Both faces were a pale green by now. Finished with the work, I wrapped the foot loosely in gauze bandages, and patted Roger’s leg.

“There now,” I said. “Don’t worry, I’ve seen it before. One brave told me that they tickle a bit, gnawing, but it doesn’t hurt at all.”

I picked up the saucer and took it outside to wash. At the edge of the dooryard I met Jamie, coming down from the new house, Ruaidh in his arms.

“There’s Grannie,” he informed the baby, removing his thumb from Ruaidh’s mouth and wiping saliva from it against the side of his kilt. “Is she no a bonny woman?”

“Gleh,” said Ruaidh, focusing a slightly cross-eyed look on his grandfather’s shirt button, which he began to mouth in a meditative fashion.

“Don’t let him swallow that,” I said, standing on tiptoe and kissing first Jamie, then the baby. “Where’s Lizzie?”

“I found the lassie sitting on a stump, greetin’,” he said. “So I took the lad and sent her off to be by herself for a bit.”

“She was crying? What’s the matter?”

A small shadow crossed Jamie’s face.

“She’ll be grieving for Ian, won’t she?” Putting that and his own grief aside, he took my arm and turned back toward the trail up the ridge.

“Come up wi’ me, Sassenach, and see what I’ve done the day. I’ve laid the floor for your surgery; all that’s needed now is a bit of a temporary roof, and it’ll do for sleeping.” He glanced back toward the cabin. “I was thinking that MacKenzie might be put there—for the time being.”

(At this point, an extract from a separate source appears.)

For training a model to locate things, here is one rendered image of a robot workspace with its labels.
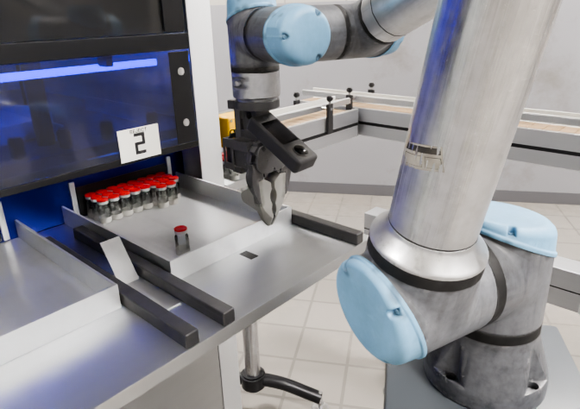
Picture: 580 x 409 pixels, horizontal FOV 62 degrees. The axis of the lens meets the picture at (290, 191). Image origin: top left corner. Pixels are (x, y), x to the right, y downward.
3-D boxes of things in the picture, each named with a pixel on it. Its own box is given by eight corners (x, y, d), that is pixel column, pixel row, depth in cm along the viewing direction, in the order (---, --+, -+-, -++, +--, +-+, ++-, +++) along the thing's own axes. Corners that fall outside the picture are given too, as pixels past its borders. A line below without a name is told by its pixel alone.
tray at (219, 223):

“Good idea.” Even with the additional small room to the cabin that he had built for Brianna and Lizzie, conditions were more than crowded. And if Roger was to be bedridden for several days, I would as soon not have him lying in the middle of the cabin.

“How are they faring?” he asked, with assumed casualness.

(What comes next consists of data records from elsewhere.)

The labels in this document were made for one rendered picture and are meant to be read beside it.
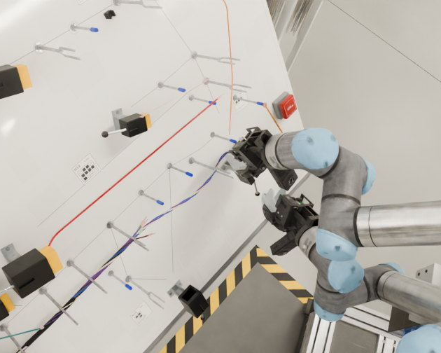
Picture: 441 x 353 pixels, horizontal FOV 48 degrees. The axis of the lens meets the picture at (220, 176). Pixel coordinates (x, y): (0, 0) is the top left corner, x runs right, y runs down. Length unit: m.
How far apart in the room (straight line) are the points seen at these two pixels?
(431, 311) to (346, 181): 0.29
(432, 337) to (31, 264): 0.67
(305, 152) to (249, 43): 0.45
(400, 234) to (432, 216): 0.06
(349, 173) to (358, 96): 1.99
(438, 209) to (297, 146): 0.26
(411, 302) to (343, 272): 0.14
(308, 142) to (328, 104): 1.94
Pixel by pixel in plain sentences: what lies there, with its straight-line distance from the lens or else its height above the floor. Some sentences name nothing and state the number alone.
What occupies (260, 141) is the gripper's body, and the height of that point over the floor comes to 1.35.
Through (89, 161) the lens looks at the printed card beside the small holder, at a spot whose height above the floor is 1.29.
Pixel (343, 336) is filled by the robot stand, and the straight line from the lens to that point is 2.20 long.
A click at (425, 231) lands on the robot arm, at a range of 0.87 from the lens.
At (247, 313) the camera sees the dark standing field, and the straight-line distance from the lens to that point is 2.30.
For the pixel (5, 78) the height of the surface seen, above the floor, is 1.54.
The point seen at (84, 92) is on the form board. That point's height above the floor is 1.38.
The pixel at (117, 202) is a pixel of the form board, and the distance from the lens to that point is 1.11.
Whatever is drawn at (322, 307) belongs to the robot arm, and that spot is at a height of 1.13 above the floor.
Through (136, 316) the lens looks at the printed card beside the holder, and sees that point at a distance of 1.28.
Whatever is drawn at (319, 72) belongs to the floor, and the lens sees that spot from 2.95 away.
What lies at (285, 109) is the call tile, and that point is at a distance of 1.37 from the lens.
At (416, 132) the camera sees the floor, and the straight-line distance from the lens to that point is 2.99.
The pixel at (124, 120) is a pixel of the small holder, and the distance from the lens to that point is 0.99.
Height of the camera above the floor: 2.23
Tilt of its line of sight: 65 degrees down
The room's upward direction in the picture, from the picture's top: 22 degrees clockwise

“Who? Brianna and Roger, you mean?”

“Who else?” he asked, dropping the casualness. “Is it well between them?”

“Oh, I think so. They’re getting used to each other again.”

“They are?”

“Yes,” I said, with a glance back at the cabin. “He’s just thrown up in her lap.”

 

 

67

 

THE TOSS OF A COIN

 

Roger rolled onto his side and sat up. There was no glass in the windows as yet—none needed, so long as the summer weather kept fine—and the surgery was at the front of the new house, facing the slope. If he craned his neck to one side, he could watch Brianna most of the way down to the cabin, before the chestnut trees hid her from view.

A last flick of rusty homespun, and she was gone. She’d come without the baby this evening; he didn’t know whether that was progress or the reverse. They’d been able to talk without the incessant interruptions of wet diapers, squawking, fussing, feeding, and spitting up; that was a rare luxury.

She hadn’t stayed as long as usual, though—he could feel the presence of the child pulling her away, as though she were tethered to it by a rubber band. He did not resent the little bugger, he told himself grimly. It was only that…well, only that he resented the little bugger. Didn’t mean he didn’t like him.